This topic involves, for example, the data reconciliation problem, where two or more parties each have a data set, and the sets are very similar (e.g., two parties each have a set of keys, where the two sets have a high degree of overlap, and the use of the Invertible Bloom Lookup Table data structure).
Professor Michael Mitzenmacher - "We are working on the fundamental algorithm and data structure building blocks that will allow more efficient blockchain-related computations, and have applications to other network information problems."

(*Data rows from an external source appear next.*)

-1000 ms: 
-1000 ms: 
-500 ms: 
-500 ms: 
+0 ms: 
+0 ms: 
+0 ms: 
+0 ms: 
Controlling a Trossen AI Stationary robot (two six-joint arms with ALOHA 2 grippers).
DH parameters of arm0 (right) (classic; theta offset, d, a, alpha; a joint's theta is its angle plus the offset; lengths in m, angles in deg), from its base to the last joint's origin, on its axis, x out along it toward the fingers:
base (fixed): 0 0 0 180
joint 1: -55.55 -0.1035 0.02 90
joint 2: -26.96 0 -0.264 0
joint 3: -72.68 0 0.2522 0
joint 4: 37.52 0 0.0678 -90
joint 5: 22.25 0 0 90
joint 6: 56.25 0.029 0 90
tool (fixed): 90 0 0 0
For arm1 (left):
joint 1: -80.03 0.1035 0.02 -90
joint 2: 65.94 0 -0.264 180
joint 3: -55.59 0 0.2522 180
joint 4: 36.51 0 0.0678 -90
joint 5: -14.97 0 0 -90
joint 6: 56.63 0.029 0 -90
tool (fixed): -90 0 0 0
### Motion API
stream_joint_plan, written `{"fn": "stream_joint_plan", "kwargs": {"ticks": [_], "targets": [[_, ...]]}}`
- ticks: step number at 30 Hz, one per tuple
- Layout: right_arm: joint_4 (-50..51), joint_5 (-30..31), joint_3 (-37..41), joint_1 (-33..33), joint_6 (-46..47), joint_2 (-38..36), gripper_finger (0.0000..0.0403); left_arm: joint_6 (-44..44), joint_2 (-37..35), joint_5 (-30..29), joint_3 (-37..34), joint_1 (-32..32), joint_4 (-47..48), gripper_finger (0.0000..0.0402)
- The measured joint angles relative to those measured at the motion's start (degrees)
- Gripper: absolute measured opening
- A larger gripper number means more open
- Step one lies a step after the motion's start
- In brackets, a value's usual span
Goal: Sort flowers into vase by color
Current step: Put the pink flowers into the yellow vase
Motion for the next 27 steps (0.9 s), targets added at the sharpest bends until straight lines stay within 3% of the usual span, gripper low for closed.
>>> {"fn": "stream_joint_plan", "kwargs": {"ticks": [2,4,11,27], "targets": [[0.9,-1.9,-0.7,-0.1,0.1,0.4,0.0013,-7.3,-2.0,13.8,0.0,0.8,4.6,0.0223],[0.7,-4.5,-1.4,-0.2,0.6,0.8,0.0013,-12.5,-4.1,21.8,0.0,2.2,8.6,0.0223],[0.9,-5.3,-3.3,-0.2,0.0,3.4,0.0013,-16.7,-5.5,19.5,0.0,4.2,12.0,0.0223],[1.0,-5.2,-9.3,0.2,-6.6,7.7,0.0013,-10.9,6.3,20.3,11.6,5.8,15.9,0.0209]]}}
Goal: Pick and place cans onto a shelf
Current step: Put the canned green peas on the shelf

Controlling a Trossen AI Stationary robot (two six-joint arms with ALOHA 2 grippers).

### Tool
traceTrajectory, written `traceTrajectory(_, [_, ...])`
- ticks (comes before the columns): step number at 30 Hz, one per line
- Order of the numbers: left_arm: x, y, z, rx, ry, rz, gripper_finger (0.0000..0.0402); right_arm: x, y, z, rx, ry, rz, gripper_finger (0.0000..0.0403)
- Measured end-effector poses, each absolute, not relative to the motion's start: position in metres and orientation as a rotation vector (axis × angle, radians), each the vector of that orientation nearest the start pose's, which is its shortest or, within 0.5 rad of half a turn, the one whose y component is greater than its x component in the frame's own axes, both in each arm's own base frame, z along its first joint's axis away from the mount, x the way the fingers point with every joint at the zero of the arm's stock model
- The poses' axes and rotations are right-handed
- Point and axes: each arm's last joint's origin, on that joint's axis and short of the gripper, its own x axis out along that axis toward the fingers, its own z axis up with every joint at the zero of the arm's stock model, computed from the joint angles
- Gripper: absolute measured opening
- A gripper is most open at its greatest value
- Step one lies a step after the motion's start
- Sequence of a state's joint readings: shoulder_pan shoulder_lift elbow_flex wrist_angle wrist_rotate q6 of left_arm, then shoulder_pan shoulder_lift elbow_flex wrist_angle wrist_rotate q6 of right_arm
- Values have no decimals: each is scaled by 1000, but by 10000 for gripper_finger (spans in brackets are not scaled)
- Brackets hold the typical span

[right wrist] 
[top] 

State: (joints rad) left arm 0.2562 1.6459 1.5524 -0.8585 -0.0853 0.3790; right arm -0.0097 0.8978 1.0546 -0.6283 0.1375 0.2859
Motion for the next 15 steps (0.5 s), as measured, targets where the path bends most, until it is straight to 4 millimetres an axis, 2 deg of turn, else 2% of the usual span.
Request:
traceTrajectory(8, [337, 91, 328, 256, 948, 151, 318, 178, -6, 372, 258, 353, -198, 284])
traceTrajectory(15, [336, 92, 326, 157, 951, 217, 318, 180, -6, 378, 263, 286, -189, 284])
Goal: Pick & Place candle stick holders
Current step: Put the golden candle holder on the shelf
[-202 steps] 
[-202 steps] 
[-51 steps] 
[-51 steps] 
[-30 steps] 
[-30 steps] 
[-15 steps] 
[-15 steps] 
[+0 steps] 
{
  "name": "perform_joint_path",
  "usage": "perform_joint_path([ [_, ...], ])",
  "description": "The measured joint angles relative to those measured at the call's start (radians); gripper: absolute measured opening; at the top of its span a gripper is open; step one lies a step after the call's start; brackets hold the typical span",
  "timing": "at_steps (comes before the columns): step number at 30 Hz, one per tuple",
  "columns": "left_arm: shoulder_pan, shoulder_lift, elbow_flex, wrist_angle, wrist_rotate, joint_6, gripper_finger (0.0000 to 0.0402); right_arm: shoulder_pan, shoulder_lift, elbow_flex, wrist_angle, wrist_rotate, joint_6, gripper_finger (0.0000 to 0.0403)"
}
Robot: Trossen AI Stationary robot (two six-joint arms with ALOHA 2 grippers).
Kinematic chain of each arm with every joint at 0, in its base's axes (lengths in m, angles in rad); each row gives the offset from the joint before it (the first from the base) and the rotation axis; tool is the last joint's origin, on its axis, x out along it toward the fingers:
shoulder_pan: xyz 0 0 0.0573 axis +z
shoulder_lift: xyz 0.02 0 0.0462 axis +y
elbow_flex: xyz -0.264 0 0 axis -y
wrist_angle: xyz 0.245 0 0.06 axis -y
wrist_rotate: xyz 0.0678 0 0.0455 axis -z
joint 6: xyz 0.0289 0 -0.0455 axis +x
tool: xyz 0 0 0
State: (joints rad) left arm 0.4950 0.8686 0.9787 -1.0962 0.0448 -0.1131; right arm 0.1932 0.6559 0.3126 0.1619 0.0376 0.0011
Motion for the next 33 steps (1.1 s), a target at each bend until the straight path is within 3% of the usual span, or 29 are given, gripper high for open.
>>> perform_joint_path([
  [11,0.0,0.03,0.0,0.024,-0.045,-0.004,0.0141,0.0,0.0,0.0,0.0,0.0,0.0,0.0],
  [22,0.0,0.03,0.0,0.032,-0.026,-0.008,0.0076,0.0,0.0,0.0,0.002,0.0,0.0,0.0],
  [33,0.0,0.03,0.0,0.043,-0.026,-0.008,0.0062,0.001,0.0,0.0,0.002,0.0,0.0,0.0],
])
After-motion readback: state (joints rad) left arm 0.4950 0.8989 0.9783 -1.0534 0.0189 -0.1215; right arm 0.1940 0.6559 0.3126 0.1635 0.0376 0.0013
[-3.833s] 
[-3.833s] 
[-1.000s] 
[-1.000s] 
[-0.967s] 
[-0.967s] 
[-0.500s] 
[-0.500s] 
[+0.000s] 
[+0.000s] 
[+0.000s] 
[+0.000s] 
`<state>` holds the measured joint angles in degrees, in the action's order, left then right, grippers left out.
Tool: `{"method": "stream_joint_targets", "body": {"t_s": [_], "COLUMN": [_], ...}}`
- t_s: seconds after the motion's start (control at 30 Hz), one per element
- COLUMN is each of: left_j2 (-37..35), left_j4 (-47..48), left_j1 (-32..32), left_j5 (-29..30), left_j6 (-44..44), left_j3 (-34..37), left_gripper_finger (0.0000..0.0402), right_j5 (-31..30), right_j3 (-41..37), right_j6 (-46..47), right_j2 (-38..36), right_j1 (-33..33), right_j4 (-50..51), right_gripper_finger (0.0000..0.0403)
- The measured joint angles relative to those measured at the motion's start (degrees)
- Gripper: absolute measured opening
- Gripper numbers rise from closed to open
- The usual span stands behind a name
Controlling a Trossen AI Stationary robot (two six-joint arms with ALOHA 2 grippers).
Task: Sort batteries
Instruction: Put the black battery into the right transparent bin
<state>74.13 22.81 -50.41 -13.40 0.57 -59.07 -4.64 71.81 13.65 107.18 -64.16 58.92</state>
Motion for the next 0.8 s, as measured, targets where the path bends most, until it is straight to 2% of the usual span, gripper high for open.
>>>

Professor H. T. Kung - "We are working on the concept of AI Model Supply Chains. AI models have become increasingly complex in order to achieve high inference accuracy and efficiency. Training such large models from scratch is often infeasible. Given the amount of data and computing resources required to train these models, and the emerging concerns of data ownership, we envision data and small AI model components as commodities to be bought, traded, and sold. Thus, the creation and deployment of these AI models from data sources to application equates to a supply chain. We propose to research multiple technologies in facilitating these supply chains, including:
- the application of methods such as ensemble learning, federated learning, and compatibility through self-supervision towards creating complex AI models from small model components,
- leveraging on-premise clustering and hashing algorithms and strategies (similar in concept to Federated Learning of Cohorts) to identify and index similar models and model components, and
- blockchain and distributed computing in facilitating secure transactions, increasing the reliability of and trust in supply chains.